Как уже говорилось, в июне я освободилась от школы и оказалась предоставлена самой себе — я не помню другого такого раза за все время своего взросления. Я делала какую-то работу по дому, но, вероятно, мать тогда еще неплохо себя чувствовала и дом был в основном на ней. А может, у нас тогда хватало денег, чтобы нанять то, что у моей матери называлось «горничной», а во всех остальных семьях просто прислугой. В любом случае я не помню, чтобы в то лето мне приходилось сражаться с делами, которые навалились на меня в последующие годы, когда я — вполне добровольно — пыталась поддерживать дом в пристойном виде. Вероятно, загадочное индюшачье яйцо придало мне статус инвалида, и потому у меня оставалось время бродить по дому, ничего не делая, словно я тут в гостях.

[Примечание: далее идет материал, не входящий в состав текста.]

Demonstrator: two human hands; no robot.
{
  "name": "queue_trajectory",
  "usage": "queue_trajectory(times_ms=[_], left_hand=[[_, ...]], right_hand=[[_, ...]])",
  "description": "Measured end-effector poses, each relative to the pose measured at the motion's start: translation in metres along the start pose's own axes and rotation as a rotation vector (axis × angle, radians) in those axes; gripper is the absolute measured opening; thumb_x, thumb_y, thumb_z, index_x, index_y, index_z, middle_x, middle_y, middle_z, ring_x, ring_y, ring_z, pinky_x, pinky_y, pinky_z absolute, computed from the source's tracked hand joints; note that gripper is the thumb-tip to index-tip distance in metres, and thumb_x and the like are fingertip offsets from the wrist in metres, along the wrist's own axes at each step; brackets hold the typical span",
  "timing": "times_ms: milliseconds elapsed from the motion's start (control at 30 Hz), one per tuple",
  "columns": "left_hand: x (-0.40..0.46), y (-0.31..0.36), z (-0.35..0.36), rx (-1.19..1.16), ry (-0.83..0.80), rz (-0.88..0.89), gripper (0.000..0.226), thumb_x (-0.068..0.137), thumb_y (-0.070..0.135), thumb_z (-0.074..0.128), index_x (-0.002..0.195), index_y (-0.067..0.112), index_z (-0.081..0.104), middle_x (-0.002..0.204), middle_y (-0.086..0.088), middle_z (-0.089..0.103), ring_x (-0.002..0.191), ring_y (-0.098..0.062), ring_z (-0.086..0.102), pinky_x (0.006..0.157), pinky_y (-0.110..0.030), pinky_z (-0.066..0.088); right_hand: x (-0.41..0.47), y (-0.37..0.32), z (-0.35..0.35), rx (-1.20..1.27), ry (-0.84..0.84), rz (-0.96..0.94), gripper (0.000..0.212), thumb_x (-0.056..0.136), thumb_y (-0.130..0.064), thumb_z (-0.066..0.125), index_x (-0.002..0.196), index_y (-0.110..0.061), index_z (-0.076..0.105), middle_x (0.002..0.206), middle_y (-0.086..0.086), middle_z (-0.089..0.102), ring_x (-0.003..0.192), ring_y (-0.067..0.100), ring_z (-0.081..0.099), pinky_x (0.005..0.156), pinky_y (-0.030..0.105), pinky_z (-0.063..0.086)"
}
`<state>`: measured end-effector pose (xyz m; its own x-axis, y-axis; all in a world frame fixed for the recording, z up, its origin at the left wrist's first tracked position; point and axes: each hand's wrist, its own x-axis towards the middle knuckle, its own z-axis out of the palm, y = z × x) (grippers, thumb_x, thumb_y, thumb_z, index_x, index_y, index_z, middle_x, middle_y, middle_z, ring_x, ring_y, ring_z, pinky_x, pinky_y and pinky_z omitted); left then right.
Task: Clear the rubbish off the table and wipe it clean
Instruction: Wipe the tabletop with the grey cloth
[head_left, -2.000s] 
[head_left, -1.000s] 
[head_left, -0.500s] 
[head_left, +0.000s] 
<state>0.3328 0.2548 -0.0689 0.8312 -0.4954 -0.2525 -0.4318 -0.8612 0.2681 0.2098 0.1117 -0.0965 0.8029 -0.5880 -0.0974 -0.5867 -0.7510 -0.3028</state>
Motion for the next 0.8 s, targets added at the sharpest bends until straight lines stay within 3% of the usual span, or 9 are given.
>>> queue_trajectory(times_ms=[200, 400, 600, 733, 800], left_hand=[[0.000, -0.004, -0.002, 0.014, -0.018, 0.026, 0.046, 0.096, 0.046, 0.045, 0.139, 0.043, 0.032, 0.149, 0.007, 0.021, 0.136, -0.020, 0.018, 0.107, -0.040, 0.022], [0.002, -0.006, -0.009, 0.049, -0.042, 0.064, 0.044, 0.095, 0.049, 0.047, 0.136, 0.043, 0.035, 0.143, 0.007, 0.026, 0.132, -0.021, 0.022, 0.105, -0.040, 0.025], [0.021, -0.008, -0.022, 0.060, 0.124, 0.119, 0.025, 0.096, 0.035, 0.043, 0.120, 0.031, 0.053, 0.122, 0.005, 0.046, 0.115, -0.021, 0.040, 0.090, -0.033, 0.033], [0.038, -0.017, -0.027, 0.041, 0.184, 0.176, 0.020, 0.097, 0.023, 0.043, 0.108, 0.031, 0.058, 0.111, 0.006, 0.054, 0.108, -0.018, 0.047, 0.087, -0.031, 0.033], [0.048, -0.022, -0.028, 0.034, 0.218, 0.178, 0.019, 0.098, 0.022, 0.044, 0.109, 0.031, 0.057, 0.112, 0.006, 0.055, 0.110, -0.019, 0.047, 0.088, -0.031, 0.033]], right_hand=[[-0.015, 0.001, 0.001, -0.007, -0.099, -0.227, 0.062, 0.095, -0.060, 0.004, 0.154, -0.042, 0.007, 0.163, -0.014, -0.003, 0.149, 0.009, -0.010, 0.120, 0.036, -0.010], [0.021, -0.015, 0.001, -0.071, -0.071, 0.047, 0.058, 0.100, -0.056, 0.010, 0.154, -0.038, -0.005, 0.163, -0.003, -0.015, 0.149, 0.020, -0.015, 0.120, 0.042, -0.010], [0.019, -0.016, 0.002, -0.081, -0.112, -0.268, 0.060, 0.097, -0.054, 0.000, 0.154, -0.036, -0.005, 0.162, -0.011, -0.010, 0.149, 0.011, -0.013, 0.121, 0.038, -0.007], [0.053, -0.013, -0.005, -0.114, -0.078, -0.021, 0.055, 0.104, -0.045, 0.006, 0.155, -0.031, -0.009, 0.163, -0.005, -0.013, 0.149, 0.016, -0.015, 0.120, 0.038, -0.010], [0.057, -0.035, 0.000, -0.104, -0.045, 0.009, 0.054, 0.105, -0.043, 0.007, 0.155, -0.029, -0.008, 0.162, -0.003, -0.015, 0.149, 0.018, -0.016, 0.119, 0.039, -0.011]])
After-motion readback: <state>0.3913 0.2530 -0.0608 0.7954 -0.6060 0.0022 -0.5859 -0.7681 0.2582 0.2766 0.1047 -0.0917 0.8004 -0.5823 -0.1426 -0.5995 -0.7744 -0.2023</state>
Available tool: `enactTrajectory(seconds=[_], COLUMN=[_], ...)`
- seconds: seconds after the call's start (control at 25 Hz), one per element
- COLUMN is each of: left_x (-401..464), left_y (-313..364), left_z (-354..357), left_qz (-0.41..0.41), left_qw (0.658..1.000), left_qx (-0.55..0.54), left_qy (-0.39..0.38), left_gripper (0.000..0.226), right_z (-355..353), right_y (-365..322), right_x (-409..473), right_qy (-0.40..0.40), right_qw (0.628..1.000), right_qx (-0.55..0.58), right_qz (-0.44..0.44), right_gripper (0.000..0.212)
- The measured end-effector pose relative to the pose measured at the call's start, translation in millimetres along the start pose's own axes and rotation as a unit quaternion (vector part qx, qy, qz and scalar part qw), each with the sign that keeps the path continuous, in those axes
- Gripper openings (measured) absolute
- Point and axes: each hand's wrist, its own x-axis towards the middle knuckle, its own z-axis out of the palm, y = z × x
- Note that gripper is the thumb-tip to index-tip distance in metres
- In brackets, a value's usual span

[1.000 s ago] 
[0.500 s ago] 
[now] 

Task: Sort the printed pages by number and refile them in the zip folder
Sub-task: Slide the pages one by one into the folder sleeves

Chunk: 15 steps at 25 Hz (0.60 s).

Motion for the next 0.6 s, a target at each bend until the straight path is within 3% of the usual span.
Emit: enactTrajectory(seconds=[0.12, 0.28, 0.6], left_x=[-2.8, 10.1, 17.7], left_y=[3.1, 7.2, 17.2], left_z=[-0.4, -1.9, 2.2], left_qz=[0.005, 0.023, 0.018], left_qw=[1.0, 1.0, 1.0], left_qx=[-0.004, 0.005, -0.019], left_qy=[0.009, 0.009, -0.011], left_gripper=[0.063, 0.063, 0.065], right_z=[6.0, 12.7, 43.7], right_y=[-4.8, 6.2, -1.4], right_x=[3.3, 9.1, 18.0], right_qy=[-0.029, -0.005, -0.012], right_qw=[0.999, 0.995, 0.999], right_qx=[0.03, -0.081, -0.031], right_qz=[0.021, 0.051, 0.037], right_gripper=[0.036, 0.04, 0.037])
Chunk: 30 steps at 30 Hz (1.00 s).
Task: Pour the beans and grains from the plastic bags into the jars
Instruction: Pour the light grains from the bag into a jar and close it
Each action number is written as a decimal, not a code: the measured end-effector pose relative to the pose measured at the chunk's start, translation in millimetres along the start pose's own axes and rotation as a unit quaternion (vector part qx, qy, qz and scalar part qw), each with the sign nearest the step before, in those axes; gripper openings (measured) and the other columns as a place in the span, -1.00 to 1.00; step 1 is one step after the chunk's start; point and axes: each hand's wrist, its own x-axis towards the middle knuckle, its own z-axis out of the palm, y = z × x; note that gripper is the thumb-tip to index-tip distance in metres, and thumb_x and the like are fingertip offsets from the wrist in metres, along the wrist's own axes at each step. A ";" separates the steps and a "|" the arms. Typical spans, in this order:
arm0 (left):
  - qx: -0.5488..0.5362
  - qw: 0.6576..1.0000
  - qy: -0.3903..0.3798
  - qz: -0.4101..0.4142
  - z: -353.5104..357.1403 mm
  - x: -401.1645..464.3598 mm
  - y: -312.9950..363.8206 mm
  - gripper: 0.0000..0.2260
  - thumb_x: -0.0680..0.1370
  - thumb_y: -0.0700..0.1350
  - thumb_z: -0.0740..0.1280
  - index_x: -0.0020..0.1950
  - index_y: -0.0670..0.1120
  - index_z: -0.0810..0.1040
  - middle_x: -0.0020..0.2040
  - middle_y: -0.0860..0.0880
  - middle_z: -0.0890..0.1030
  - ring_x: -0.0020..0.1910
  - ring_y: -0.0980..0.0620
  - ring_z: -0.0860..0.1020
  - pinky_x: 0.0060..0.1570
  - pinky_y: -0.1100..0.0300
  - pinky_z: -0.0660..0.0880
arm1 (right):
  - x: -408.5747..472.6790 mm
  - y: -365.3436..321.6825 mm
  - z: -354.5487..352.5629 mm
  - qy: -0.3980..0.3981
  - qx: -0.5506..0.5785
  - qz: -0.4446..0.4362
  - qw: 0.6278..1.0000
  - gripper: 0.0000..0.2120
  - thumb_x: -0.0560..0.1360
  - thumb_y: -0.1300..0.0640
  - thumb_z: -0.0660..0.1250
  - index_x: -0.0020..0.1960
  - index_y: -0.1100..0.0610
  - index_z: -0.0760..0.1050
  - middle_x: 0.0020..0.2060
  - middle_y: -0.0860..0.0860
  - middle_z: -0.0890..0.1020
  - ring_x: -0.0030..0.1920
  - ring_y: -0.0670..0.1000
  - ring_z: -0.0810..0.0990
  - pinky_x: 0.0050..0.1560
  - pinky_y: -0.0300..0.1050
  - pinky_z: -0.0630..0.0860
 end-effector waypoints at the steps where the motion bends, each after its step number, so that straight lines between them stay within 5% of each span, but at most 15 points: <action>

Впрочем, меня не окутывало заметное другим облако меланхолии. Такое в нашей семье не сошло бы с рук никому. Я держала все переживания — ощущение своей бесполезности и странности — внутри себя. Хотя я не была совершенно бесполезной. Я помню, как сидела на корточках у грядки и прореживала всходы моркови, — это полагалось делать весной, чтобы корнеплодам было куда расти.
Наверно, дело было просто в том, что работа заполняла не каждую секунду моего дня, в отличие от других летних каникул, до этого года и после.